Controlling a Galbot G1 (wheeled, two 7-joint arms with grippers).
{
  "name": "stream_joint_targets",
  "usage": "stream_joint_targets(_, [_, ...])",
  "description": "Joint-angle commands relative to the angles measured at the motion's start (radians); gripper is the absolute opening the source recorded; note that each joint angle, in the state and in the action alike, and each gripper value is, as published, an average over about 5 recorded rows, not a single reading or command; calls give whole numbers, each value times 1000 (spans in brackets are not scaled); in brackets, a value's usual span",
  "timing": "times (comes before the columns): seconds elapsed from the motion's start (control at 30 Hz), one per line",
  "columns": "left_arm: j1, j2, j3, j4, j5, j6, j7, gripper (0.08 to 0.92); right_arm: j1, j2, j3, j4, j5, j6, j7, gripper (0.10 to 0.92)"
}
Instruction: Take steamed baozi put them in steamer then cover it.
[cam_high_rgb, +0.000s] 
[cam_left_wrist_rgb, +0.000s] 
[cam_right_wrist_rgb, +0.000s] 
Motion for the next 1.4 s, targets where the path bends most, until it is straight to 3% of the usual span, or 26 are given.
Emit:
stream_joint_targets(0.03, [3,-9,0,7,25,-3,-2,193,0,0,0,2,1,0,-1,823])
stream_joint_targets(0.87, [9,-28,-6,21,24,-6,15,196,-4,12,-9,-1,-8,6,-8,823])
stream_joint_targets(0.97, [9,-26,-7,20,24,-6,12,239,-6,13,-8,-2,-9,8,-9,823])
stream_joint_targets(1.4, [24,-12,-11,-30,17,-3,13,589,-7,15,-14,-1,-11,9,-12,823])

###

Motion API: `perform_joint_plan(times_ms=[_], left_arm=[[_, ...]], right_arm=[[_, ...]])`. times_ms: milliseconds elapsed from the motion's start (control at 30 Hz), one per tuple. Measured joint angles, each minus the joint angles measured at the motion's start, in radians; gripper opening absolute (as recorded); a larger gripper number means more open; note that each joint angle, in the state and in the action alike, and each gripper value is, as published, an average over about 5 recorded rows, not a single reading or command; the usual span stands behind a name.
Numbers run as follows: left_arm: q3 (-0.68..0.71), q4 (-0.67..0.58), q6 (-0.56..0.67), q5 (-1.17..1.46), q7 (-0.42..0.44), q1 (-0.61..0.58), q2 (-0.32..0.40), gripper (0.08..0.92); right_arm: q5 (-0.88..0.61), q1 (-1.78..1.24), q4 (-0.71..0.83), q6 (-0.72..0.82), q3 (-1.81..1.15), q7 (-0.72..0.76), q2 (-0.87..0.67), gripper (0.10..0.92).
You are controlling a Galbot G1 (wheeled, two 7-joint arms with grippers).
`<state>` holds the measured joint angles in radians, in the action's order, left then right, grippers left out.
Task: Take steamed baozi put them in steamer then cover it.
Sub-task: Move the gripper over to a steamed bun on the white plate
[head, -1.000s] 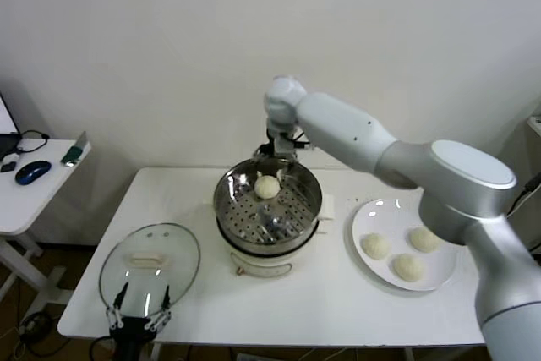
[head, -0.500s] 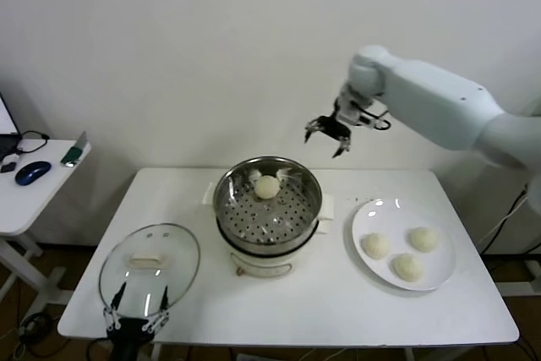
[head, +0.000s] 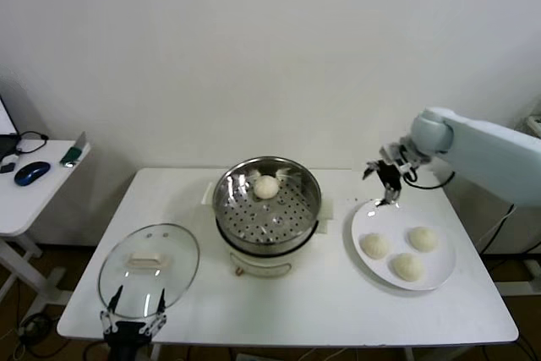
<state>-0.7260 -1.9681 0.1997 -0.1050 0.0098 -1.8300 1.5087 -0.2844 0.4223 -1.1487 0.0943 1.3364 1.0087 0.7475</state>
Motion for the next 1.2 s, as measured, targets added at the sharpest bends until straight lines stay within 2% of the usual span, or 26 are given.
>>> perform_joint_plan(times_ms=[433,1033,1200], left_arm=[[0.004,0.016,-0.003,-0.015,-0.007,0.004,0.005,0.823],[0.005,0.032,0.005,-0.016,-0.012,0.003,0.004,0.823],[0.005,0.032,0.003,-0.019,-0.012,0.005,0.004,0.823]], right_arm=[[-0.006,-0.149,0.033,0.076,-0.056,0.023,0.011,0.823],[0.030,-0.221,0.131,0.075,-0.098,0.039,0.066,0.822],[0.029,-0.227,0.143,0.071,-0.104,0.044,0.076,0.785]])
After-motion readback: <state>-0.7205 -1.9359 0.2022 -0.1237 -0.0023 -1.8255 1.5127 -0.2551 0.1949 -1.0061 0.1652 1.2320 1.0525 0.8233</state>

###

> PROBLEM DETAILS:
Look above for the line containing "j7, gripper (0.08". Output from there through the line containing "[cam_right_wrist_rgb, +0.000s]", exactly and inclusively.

> SOLUTION TO THIS EXERCISE:
  "columns": "left_arm: j1, j2, j3, j4, j5, j6, j7, gripper (0.08 to 0.92); right_arm: j1, j2, j3, j4, j5, j6, j7, gripper (0.10 to 0.92)"
}
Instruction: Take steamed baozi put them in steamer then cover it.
[cam_high_rgb, +0.000s] 
[cam_left_wrist_rgb, +0.000s] 
[cam_right_wrist_rgb, +0.000s] 

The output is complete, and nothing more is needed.